That was exactly my point. You can always disassemble the output of the C
compiler to get assembler code, so C cannot by definition beat assembler.
Nor can anything else.
It's merely a question of how much you're willing to pay to scrape out those
last few cycles, and whether you really need those last few cycles. But the
same applies to anything else. Could you take Bellcore's database systems
with hundreds of millions of lines of SQL stored procedures and rewrite it
entirely in C? Certainly. Is it worthwhile doing it that way to speed it up?
Of course not.
So saying that one language is faster than a completely different language
is one of those FUD overgeneralizations. It's true in some cases, and not in
others. How fast is C at building and analyzing parse trees that are too big
to fit in memory? You're probably better off abstracting the problem, either
with a library or a programming language, and the programming language will
be able to make better global choices than any straightforward library.
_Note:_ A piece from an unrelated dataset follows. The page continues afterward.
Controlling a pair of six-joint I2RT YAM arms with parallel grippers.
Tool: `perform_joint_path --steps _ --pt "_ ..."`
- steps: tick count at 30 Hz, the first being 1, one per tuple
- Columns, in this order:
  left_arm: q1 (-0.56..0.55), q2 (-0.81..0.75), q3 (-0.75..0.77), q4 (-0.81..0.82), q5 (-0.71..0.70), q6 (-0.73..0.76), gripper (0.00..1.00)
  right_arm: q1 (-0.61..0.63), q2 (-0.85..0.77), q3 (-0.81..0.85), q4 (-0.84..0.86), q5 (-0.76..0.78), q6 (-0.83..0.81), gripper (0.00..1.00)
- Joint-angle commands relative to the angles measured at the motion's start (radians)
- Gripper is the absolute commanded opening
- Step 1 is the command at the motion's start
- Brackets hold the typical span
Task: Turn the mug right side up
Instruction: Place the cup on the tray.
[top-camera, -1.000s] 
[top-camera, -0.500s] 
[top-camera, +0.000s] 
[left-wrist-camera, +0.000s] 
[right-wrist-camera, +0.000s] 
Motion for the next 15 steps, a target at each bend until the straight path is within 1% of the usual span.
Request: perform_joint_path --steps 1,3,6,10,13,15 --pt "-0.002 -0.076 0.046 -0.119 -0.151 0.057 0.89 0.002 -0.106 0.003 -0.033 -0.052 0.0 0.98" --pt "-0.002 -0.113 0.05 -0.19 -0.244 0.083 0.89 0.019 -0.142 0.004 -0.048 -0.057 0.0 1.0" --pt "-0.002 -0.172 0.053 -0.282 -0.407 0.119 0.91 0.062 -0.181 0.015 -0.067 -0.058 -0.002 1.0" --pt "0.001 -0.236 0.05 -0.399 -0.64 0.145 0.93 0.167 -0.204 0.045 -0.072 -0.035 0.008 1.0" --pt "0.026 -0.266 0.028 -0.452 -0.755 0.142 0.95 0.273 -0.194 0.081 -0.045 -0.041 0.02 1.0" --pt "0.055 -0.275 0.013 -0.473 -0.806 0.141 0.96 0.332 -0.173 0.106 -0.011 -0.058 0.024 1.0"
I suspect most people using C and C++ and such don't really ever profile
parts of their applications they didn't write. They don't look for speedups
in the runtime libraries, or Boost, or pthreads, or whatever else they're
using. Just like there are few people who actually compare the speed of
garbage collection against the speed of manual memory management in real
programs, and just assume that if the programmer's managing it, it must be
faster. But it isn't always, exactly because the GC engine can do the kind
of global analysis that the C compiler does for things like register
allocation.
Of course the holy grail is a programming language that *is* high level and
easy to use while also being capable of being turned into extremely
efficient machine code.
--
Darren New, San Diego CA, USA (PST)
"Ouch ouch ouch!"
"What's wrong? Noodles too hot?"
"No, I have Chopstick Tunnel Syndrome."